WHAT YOU SHOULD DO: Check every line of the data below for "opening". Copy each one that has it.

MATERIAL PROVIDED:
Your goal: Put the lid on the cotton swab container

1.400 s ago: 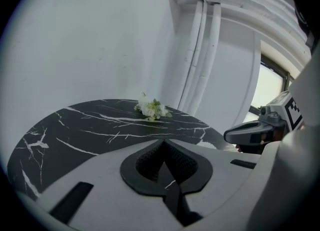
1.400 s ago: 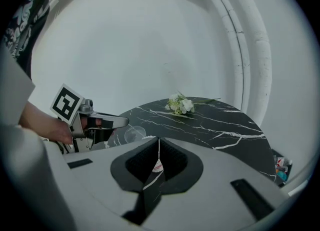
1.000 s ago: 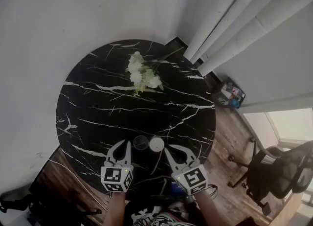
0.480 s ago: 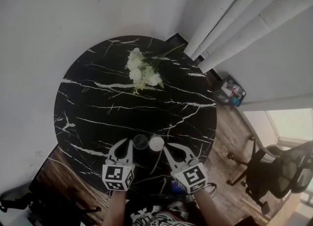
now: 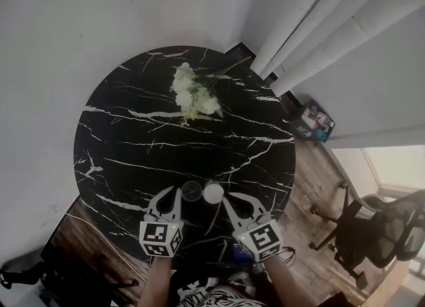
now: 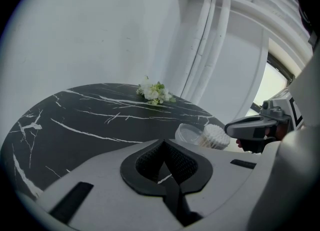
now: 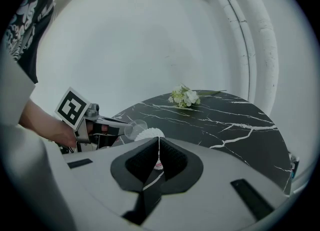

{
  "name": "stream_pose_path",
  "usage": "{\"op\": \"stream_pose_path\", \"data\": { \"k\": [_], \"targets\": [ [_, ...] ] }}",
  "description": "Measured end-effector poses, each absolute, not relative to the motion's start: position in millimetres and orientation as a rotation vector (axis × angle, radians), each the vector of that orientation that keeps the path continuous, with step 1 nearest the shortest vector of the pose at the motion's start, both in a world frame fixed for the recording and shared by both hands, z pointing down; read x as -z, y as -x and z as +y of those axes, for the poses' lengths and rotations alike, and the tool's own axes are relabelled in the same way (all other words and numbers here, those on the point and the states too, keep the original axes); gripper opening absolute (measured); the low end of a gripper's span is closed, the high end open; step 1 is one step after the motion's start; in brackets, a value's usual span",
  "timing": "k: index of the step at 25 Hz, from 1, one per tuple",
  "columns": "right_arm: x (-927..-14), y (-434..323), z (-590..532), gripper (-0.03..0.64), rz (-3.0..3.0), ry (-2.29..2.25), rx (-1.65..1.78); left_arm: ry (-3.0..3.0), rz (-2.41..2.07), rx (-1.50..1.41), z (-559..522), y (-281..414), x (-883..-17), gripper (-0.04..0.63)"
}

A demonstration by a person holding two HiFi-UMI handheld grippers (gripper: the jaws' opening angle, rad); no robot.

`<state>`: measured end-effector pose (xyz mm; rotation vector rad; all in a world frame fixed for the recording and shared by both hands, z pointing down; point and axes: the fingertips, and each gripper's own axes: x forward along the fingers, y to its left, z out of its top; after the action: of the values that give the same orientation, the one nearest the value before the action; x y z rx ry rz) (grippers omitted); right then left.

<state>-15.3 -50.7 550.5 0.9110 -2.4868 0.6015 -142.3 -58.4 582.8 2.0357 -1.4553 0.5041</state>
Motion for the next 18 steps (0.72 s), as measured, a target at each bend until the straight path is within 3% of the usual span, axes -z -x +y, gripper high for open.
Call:
{"op": "stream_pose_path", "data": {
  "k": [18],
  "targets": [
    [-550.3, 16.4, -51.5, 0.018, -2.484, -0.912, -0.592, -2.069, -1.404, -0.495, -61.1, 129.5, -577.7, 0.014]
  ]
}}
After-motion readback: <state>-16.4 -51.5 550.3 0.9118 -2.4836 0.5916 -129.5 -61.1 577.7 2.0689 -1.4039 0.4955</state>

RESPONSE TO THIS EXERCISE:
  "description": "Measured end-effector poses, each absolute, not relative to the motion's start: position in millimetres and orientation as a rotation vector (axis × angle, radians), each the vector of that orientation that keeps the path continuous, with step 1 nearest the shortest vector of the pose at the motion's start, both in a world frame fixed for the recording and shared by both hands, z pointing down; read x as -z, y as -x and z as +y of those axes, for the poses' lengths and rotations alike, and the tool's own axes are relabelled in the same way (all other words and numbers here, those on the point and the states too, keep the original axes); gripper opening absolute (measured); the low end of a gripper's span is closed, the high end open; step 1 is one step after the motion's start; in brackets, a value's usual span",
A demonstration by a person holding two HiFi-UMI handheld grippers (gripper: the jaws' opening angle, rad); no robot.

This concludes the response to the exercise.